YOUR ASSIGNMENT: Give every line of the listing word for word, beginning at the first and including the line with "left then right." as the last.

::::::::::

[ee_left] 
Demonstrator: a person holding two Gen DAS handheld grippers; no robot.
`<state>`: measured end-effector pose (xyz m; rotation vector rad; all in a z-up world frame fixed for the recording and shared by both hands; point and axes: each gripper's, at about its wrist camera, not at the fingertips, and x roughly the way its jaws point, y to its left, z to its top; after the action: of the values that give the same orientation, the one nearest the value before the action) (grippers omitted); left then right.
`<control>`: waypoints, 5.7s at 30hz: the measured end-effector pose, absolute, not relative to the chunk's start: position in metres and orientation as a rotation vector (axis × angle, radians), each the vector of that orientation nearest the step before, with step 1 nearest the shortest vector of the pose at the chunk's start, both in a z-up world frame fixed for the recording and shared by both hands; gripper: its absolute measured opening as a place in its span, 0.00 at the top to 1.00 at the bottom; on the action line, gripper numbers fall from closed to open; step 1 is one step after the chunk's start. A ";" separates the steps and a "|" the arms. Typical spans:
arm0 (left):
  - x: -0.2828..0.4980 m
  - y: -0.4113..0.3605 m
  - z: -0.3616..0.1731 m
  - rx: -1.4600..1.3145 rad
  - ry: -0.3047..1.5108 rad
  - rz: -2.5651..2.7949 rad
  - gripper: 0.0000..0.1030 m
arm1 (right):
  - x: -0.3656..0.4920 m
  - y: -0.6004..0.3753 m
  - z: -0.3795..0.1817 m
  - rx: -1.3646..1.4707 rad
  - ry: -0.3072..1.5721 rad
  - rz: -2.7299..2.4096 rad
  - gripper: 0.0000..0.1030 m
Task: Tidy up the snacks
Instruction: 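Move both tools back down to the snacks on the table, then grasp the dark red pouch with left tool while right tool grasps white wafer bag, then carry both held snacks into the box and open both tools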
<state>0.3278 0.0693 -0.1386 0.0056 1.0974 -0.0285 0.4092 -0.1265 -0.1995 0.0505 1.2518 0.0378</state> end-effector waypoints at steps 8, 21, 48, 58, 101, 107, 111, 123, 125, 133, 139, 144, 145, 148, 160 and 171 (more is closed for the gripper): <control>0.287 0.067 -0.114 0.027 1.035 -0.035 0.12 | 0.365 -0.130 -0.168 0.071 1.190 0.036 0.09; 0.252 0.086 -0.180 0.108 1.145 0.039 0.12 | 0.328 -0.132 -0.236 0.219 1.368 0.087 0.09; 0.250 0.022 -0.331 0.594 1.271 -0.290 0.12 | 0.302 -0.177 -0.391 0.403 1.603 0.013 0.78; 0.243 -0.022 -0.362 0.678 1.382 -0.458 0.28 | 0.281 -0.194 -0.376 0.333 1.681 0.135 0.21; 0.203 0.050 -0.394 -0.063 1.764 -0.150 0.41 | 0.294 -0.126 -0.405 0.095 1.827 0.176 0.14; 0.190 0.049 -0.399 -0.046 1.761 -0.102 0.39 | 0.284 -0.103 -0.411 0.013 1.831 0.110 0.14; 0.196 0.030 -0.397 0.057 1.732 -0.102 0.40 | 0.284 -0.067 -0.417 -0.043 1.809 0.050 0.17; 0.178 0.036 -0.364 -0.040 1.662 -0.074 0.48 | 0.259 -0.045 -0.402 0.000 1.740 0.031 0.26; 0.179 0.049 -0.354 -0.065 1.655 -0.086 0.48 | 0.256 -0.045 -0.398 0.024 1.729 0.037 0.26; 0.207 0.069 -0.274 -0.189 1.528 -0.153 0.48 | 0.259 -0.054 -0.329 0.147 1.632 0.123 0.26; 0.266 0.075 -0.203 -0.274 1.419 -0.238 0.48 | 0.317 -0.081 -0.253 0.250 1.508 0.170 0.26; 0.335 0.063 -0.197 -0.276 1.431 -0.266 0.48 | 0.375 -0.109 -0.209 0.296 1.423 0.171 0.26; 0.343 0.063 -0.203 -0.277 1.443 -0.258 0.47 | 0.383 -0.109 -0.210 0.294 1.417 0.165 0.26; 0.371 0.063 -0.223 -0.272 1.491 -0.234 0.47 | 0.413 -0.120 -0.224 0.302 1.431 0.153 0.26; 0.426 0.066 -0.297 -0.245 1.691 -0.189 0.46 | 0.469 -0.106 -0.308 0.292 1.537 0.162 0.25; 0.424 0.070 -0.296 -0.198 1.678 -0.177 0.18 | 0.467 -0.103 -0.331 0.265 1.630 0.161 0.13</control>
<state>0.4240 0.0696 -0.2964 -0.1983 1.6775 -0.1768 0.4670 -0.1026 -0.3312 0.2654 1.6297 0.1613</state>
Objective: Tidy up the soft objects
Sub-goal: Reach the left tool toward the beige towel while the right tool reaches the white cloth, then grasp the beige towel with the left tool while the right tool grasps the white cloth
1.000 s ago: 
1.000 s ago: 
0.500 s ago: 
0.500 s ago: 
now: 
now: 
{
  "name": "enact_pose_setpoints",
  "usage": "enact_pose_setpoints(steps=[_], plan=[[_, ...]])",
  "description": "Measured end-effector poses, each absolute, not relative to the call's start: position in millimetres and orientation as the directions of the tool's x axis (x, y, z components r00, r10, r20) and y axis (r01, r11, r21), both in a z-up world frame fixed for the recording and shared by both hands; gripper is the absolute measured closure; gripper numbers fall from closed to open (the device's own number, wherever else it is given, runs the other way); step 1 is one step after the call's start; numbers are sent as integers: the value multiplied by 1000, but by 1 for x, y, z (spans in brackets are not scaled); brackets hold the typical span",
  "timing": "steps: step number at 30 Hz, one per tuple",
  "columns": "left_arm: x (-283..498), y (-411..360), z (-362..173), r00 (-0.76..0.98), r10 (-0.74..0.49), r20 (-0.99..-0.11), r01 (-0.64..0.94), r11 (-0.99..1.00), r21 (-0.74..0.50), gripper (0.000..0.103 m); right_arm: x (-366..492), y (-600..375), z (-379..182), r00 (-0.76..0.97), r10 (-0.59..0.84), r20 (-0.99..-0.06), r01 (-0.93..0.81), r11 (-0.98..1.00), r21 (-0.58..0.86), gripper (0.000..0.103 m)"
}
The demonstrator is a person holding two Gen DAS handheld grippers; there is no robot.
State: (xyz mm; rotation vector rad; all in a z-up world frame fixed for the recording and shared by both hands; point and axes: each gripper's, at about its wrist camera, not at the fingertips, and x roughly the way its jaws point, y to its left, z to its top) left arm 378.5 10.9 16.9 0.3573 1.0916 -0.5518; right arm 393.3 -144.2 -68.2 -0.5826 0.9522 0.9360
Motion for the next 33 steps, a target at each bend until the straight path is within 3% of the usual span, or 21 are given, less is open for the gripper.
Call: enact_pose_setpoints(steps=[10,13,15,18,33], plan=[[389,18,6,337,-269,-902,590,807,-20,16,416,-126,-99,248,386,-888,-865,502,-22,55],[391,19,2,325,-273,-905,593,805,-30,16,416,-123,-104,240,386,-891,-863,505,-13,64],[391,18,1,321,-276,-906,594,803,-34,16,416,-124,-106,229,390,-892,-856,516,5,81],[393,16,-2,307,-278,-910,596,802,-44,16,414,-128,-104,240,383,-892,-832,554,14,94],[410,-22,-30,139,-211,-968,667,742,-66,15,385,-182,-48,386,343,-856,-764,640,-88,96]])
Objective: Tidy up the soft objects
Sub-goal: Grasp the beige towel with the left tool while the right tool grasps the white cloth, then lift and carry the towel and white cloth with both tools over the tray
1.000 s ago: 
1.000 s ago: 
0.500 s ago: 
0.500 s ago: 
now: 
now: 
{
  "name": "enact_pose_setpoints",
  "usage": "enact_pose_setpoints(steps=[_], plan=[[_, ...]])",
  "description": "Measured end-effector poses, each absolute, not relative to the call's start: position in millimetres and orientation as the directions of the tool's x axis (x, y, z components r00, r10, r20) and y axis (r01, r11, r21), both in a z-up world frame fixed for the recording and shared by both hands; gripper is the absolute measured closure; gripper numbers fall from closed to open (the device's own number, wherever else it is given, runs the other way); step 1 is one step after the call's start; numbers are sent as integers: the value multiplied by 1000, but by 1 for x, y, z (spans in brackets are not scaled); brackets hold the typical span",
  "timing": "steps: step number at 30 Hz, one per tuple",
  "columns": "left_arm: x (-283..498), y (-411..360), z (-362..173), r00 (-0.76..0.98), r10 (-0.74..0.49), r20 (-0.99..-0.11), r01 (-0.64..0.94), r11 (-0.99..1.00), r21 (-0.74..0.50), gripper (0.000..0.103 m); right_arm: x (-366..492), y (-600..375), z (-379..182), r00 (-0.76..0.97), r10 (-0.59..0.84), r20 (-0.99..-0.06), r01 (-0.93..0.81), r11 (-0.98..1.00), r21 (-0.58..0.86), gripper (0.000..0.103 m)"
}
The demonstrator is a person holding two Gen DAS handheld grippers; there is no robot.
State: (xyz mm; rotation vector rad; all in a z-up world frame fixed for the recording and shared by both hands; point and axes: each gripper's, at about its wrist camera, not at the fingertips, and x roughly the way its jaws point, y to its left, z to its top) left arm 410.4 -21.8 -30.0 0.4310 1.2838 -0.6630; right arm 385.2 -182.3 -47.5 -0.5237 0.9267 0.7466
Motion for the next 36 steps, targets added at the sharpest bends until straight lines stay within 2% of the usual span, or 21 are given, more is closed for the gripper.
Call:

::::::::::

ANSWER FOR THIS EXERCISE:
[ee_left] 
Demonstrator: a person holding two Gen DAS handheld grippers; no robot.
`<state>`: measured end-effector pose (xyz m; rotation vector rad; all in a z-up world frame fixed for the recording and shared by both hands; point and axes: each gripper's, at about its wrist camera, not at the fingertips, and x roughly the way its jaws point, y to its left, z to its top; after the action: of the values that give the same orientation, the one nearest the value before the action) (grippers omitted); left then right.

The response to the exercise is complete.